- [ASSIGNMENT]: Without the images, reproduce each line of the material exactly.

(COLLECTED DATA)

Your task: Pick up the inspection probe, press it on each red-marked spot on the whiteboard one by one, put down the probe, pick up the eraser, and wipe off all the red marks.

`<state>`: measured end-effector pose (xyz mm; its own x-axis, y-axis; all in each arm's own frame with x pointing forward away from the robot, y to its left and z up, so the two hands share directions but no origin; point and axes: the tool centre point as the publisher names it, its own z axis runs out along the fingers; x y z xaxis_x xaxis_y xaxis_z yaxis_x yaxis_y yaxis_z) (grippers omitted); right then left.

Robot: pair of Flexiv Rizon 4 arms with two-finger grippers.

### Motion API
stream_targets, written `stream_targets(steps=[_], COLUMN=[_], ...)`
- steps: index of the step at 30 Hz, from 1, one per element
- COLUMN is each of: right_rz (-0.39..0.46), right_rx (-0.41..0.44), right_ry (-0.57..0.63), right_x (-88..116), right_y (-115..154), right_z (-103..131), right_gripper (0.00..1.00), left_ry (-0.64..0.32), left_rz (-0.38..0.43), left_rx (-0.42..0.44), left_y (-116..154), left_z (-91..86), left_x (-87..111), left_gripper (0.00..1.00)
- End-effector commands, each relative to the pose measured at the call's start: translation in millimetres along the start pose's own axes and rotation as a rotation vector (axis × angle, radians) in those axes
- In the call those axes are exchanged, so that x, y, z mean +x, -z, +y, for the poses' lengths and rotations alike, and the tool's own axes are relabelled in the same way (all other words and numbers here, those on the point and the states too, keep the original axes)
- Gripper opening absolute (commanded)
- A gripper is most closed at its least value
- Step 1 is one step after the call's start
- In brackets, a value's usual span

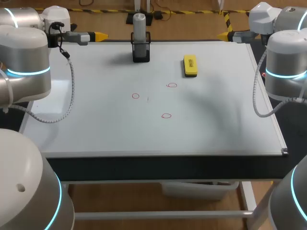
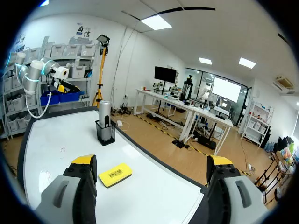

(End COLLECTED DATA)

- [TASK SOLUTION]:
Your task: Pick up the inspection probe, press it on each red-marked spot on the whiteboard one by one, put down the probe, pick up the eraser, and wipe off all the red marks.

`<state>`: measured end-effector pose (xyz mm; its own x-axis, y-axis; all in each arm's own frame with x pointing forward away from the robot, y to its left and z up, so the two hands share directions but no origin; point and axes: the tool centre point as the publisher names it, its own z axis runs out along the fingers; x y z xaxis_x xaxis_y xaxis_z yaxis_x yaxis_y yaxis_z) (grippers omitted); right then left.

Robot: pair of Flexiv Rizon 4 arms with two-finger grippers.

### Motion API
stream_targets, written `stream_targets(steps=[_], COLUMN=[_], ...)`
- steps: index of the step at 30 Hz, from 1, one per element
- COLUMN is each of: right_rz (-0.39..0.46), right_rx (-0.41..0.44), right_ry (-0.57..0.63), right_x (-88..116), right_y (-115..154), right_z (-103..131), right_gripper (0.00..1.00), left_ry (-0.64..0.32), left_rz (-0.38..0.43), left_rx (-0.42..0.44), left_y (-116..154), left_z (-91..86), left_x (-87..111), left_gripper (0.00..1.00)
- End-effector commands, each relative to the pose measured at the call's start: translation in millimetres along the start pose's own axes and rotation as a rotation vector (axis × angle, radians) in those axes
- In the call those axes are exchanged, so that x, y, z mean +x, -z, +y, for the poses' lengths and rotations alike, and the tool's own axes are relabelled in the same way (all other words and numbers here, those on the point and the states too, keep the original axes)
- Gripper opening absolute (commanded)
- A gripper is most closed at its least value
- Step 1 is one step after the call's start
- In brackets, a value's usual span

For this exercise, nothing further remains to be done.